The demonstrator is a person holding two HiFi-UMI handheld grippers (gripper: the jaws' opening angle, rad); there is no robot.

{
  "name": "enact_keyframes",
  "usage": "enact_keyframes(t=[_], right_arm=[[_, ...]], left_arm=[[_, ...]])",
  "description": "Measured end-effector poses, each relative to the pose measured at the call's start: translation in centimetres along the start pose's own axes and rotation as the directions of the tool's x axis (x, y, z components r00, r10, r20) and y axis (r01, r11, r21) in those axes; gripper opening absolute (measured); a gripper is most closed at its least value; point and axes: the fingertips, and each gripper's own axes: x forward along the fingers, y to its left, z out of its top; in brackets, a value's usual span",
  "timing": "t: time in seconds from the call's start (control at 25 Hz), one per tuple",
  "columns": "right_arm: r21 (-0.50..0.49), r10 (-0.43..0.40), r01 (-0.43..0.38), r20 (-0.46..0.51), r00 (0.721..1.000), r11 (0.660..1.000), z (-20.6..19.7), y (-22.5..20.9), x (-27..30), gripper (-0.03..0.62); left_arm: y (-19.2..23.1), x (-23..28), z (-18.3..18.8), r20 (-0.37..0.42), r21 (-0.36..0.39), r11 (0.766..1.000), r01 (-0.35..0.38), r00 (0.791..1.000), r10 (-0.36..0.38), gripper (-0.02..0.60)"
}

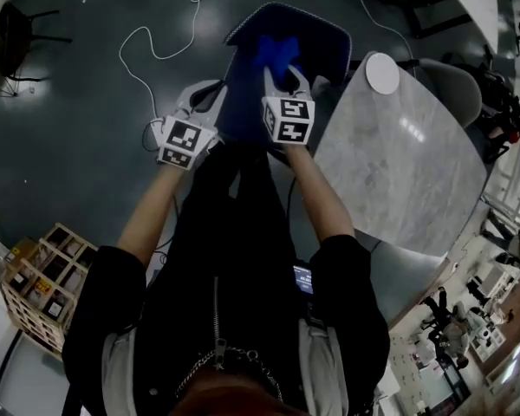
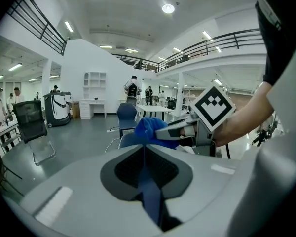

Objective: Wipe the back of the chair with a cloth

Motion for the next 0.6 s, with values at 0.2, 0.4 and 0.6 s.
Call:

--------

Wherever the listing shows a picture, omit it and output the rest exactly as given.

__Task response__:
The demonstrator is a person holding two HiFi-UMI handheld grippers (gripper: the jaws' opening angle, rad); there is no robot.

{
  "name": "enact_keyframes",
  "usage": "enact_keyframes(t=[_], right_arm=[[_, ...]], left_arm=[[_, ...]])",
  "description": "Measured end-effector poses, each relative to the pose measured at the call's start: translation in centimetres along the start pose's own axes and rotation as the directions of the tool's x axis (x, y, z components r00, r10, r20) and y axis (r01, r11, r21) in those axes; gripper opening absolute (measured); a gripper is most closed at its least value; point and axes: the fingertips, and each gripper's own axes: x forward along the fingers, y to its left, z out of its top; in brackets, a value's usual span",
  "timing": "t: time in seconds from the call's start (control at 25 Hz), one per tuple",
  "columns": "right_arm: r21 (-0.50..0.49), r10 (-0.43..0.40), r01 (-0.43..0.38), r20 (-0.46..0.51), r00 (0.721..1.000), r11 (0.660..1.000), z (-20.6..19.7), y (-22.5..20.9), x (-27..30), gripper (-0.03..0.62); left_arm: y (-19.2..23.1), x (-23..28), z (-18.3..18.8), r20 (-0.37..0.42), r21 (-0.36..0.39), r11 (0.766..1.000), r01 (-0.35..0.38), r00 (0.791..1.000), r10 (-0.36..0.38), gripper (-0.02..0.60)"
}


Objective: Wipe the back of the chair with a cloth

Motion for the next 0.6 s, with values at 0.2, 0.4 and 0.6 s.
Call:

This output is complete, and the exercise is done.